# Rebel red-orange not living up to spec



## Oznog (Jul 21, 2007)

I see someone else has discussed tests on the Rebel 100lm whites. 
I have gotten some of these Rebels myself, but am having a difficult time believing their spec. My story's different enough that I don't want to threadjack him.

First a few notes. One breakthrough with the Rebels is that it tolerates up to 175C junction temp and is rated for full life at 135C. Second, if you can, solder it, this gives a very low thermal resistance with no danger of glue leaking onto the electrical contacts. I used like 1.5 sq in of PCB of unknown foil thickness and by watching the delta-V under constant current as it warmed up vs the spec sheet voltage-temp coefficient shows the die temp was still acceptable at 700mA.

Here's my problem. I have a Lamina BL2000 Red here, rated for 270 lumens(!!) at 2.1 amps mounted on an aluminum slug. I have 3x red-orange Rebel LXML-PH01-0050 rated for 100 lumens at 700mA mounted on about 4.5 sq in of PCB.

So the book says the Rebels should be slightly brighter. There is not a significant color difference that I see, but the Rebel is notable dimmer at all viewing angles when I drive these side-by-side. This is troubling because I know the eye generally views intensities as the square of the candela value falling on it so the lumen different is significant. 

I have no equipment to measure this, but I can go back and change the drive current on the Lamina. I have a dual power supply and flicked them on at the same time so I can visually compare the apparent output in the initial moment before the dies heat up and begin reducing the light output. From what I can see, 3x of the 100lm Rebels @ 700mA each only compare to the 270lm BL2000 when the BL2000 is being driven at about 1 amp, approx 50% of the current where the BL2000 produces 270lm! So assuming flux is proportional to current in the BL2000 and the BL2000 is operating at spec, the Rebel is only putting out 45% of what it's supposed to. And this is 3 devices in series and they all appear similar in intensity, no single defective one or anything.

I checked to be sure the packaging said this is the red-orange 0050's. It does. 

I kinda doubt the Lamina BL2000 I'm using as a reference is performing twice as well as its spec indicates. Both specify lumens at 25C pad temp and I think I handled the temp issue anyways by only comparing in the moment after it's turned on. By Rebel spec, the pad would have to be some 100C for its output to degrade this much! 

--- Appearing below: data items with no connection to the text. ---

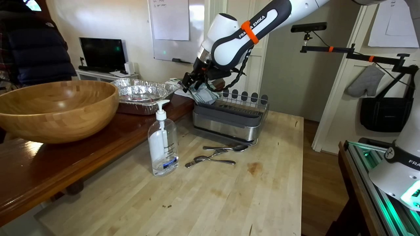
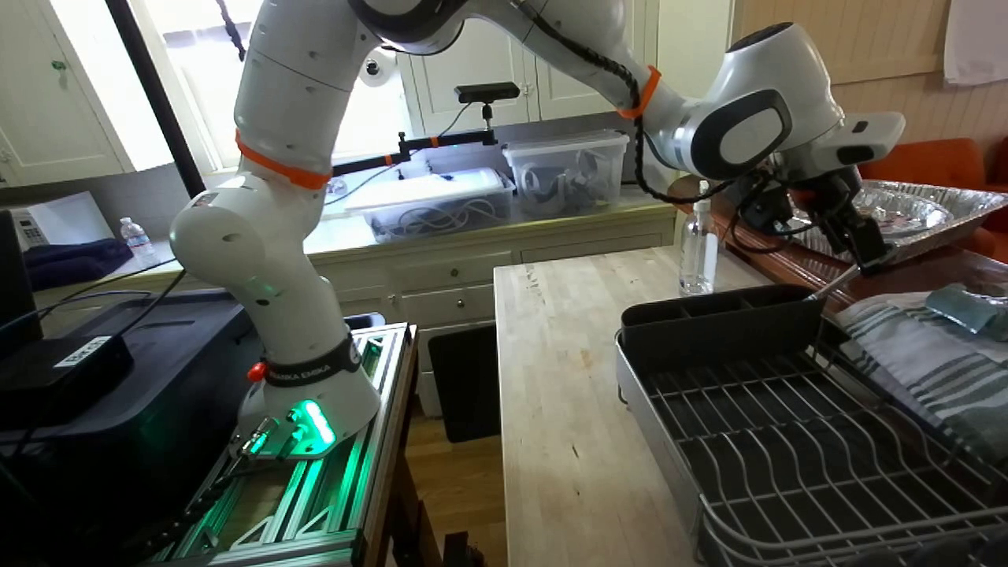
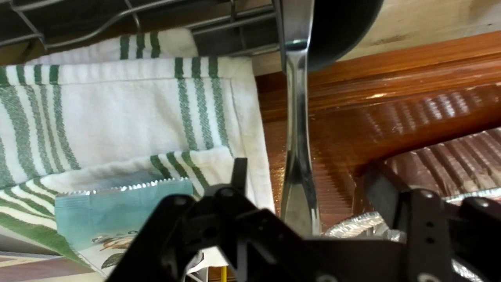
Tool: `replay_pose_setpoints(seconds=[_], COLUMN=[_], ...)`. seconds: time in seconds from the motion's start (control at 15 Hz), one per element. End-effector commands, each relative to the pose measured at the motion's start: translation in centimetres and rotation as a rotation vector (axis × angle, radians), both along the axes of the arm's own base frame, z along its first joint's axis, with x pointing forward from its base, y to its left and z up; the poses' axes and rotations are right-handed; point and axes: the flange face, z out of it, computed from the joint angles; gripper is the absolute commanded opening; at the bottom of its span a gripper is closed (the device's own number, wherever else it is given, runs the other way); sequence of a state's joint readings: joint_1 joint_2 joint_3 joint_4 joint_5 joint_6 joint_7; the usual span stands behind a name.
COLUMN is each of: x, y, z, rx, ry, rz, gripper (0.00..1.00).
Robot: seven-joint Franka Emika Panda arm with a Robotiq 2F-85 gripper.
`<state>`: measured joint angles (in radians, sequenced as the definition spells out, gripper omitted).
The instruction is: Remove the silver knife from the dishrack.
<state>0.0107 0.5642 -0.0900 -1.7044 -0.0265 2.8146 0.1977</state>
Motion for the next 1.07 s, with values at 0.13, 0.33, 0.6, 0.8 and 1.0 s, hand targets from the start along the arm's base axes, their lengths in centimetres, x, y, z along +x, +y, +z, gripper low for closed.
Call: replay_pose_setpoints(seconds=[0.13,0.33,0.6,0.8,1.0], x=[1.0,1.2,1.0,0.5,-0.2], y=[0.4,0.4,0.4,0.7,1.0], z=[-1.1,-1.4,-1.2,-0.6,0.7], rx=[-0.001,-0.002,-0.003,0.006,0.011], ry=[-0.009,-0.007,-0.006,-0.012,-0.021], rz=[-0.007,-0.006,0.0,0.009,0.013], gripper=[0.3,0.08,0.05,0.05,0.05])
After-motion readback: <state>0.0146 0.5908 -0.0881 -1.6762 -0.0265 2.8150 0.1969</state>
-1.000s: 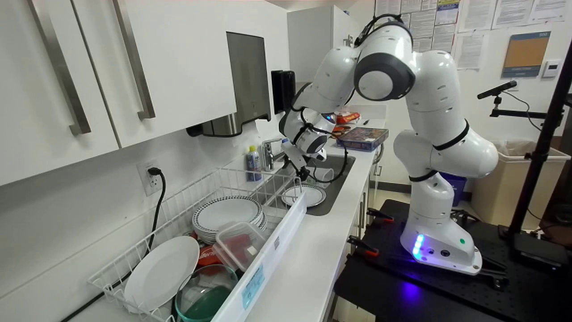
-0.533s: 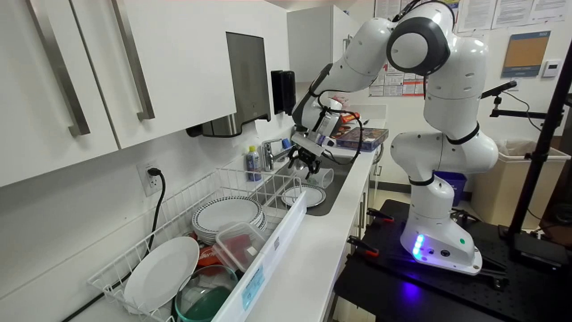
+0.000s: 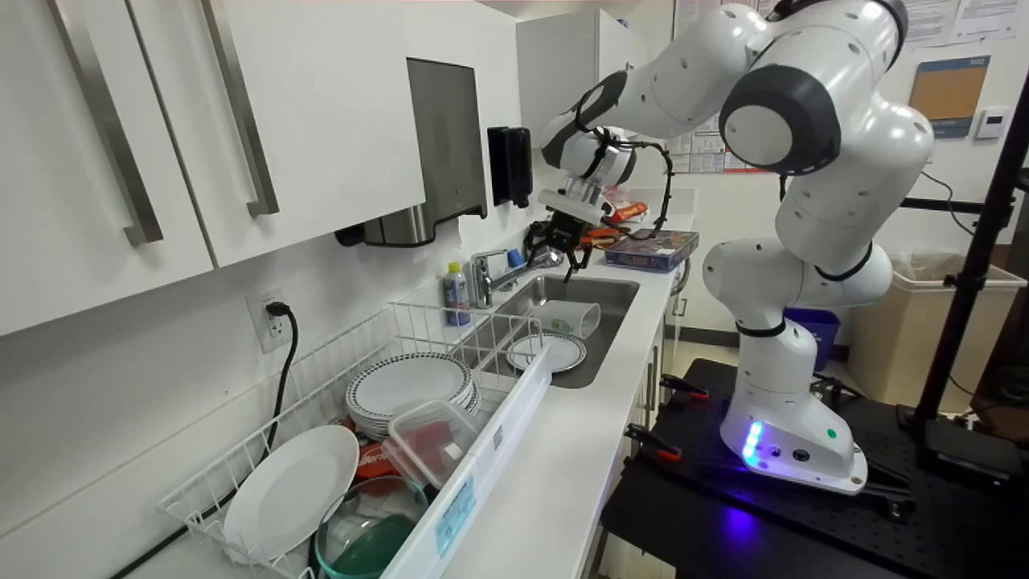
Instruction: Take a plate from the rack and put it in the sink
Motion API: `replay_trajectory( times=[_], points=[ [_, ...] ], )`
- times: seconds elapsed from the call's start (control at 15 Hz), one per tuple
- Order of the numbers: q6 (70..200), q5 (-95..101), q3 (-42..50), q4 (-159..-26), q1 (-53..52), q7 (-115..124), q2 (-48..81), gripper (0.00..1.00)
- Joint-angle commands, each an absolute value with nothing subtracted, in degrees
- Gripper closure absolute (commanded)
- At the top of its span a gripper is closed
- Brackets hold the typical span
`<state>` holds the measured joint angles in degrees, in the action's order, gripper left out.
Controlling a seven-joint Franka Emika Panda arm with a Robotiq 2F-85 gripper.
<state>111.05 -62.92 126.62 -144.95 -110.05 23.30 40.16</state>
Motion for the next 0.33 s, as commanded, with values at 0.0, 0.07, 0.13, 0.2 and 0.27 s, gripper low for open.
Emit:
replay_trajectory(
  times=[0.0,0.07,0.13,0.2,0.27],
  points=[
    [105.62,-66.57,123.33,-144.34,-104.58,21.39,45.87,0.0],
    [105.27,-67.3,122.5,-144.38,-103.85,21.22,46.99,0.0],
    [105.4,-67.55,121.55,-144.4,-103.26,21.28,47.36,0.0],
    [105.47,-67.67,121.01,-144.42,-102.84,21.27,47.31,0.0],
    [105.49,-67.71,120.9,-144.44,-102.55,21.21,47.28,0.0]
  ],
)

What's up here? Why can't I get the expected output?

Anybody in Austin, Tx got the equipment to measure these?


----------



## evan9162 (Jul 21, 2007)

How do you have the rebels electrically configured? Are they running in series or in parallel? Have you measured the current to each to make sure you're actually delivering 700mA to each, and not 700mA divided equally among the 3?

Can you drive each Rebel individually with 3V from 2 AA batteries to make sure there's not something wierd with your setup, and compare that to driving it from your power supply? They should be driven at around 350mA by doing that. If they are brighter from the batteries than from your power supply, then there's something wrong with your electrical configuration - perhaps they are running in parallel rather in series, or something else is happening with the power supply to change how much current is flowing. 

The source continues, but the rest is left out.